For this project, I was working on a dataset form Pymaceuticals Inc. Pymaceuticals specializes in anti-cancer pharmaceuticals. In its most recent efforts, it began screening for potential treatments for squamous cell carcinoma (SCC), a commonly occurring form of skin cancer.

I had been given access to the complete data from their most recent animal study. In this study, 250 mice identified with SCC tumor growth were treated through a variety of drug regimens. Over the course of 45 days, tumor development was observed and measured. The purpose of this study was to compare the performance of Pymaceuticals' drug of interest, Capomulin, versus the other treatment regimens. We have been tasked by the executive team to generate all of the tables and figures needed for the technical report of the study. The executive team also has asked for a top-level summary of the study results.

Instructions

My tasks were to do the following:

  • Generate a summary statistics table consisting of the mean, median, variance, standard deviation, and SEM of the tumor volume for each drug regimen.

  • Generate a bar plot using both Pandas's DataFrame.plot() and Matplotlib's pyplot that shows the number of data points for each treatment regimen.

  • Generate a pie plot using both Pandas's DataFrame.plot() and Matplotlib's pyplot that shows the distribution of female or male mice in the study.

  • Calculate the final tumor volume of each mouse across four of the most promising treatment regimens: Capomulin, Ramicane, Infubinol, and Ceftamin. Calculate the quartiles and IQR and quantitatively determine if there are any potential outliers across all four treatment regimens.

  • Using Matplotlib, generate a box and whisker plot of the final tumor volume for all four treatment regimens and highlight any potential outliers in the plot by changing their color and style.

  • Generate a line plot of time point versus tumor volume for a single mouse treated with Capomulin.

  • Generate a scatter plot of mouse weight versus average tumor volume for the Capomulin treatment regimen.

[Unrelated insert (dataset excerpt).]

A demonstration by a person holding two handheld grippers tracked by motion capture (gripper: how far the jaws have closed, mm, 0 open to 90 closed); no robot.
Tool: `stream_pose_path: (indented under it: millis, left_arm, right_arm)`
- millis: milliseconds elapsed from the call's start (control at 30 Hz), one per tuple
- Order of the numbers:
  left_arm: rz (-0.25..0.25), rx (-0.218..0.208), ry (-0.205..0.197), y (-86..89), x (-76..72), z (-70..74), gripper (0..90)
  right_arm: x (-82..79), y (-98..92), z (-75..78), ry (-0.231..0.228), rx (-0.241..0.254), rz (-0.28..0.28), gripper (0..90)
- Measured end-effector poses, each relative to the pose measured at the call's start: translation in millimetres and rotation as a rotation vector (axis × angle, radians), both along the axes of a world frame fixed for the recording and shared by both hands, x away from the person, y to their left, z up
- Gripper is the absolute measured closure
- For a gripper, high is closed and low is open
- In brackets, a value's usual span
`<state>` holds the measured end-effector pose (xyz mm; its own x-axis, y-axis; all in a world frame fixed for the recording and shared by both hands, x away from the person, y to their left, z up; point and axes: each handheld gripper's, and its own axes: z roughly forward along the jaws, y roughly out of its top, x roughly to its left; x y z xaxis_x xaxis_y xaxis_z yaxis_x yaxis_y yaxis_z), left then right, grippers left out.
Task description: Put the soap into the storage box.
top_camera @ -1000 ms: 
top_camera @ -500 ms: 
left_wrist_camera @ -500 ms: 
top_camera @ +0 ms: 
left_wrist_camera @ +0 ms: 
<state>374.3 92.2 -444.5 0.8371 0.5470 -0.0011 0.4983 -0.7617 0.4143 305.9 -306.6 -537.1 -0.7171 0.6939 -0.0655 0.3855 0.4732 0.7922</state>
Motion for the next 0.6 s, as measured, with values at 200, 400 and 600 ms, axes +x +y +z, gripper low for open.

  • Calculate the correlation coefficient and linear regression model between mouse weight and average tumor volume for the Capomulin treatment. Plot the linear regression model on top of the previous scatter plot.

Observations

After reviewing the data following observations can be made:

  1. Two drug regimens had the highest number of data points: "Capomulin" and "Ramicane". It maybe because the drugs were effective on tumors and helped with mouse survival over the study time.
  2. For an effective results all outside variable were accounted for including mouse sex which has an equal number of male and female mouse in the study.
  3. After plotting "Tumor Volume" size against "Timepoint" for a mouse (b128) on "Capomulin" drug regimen it can be observed that the Capomulin Drug helped in reduction of tumor volume in the mouse over time.
  4. It can also be observed that there is a positive correlation between "Mouse Weight" and "Tumor Volume" which is further clarified after running a regression line analysis which gave us the a line slope of .95 and intercept of 21.55. It can be inferred that the tumor volume is impacting the mouse weight. As the tumor volume grows so does the mouse weight.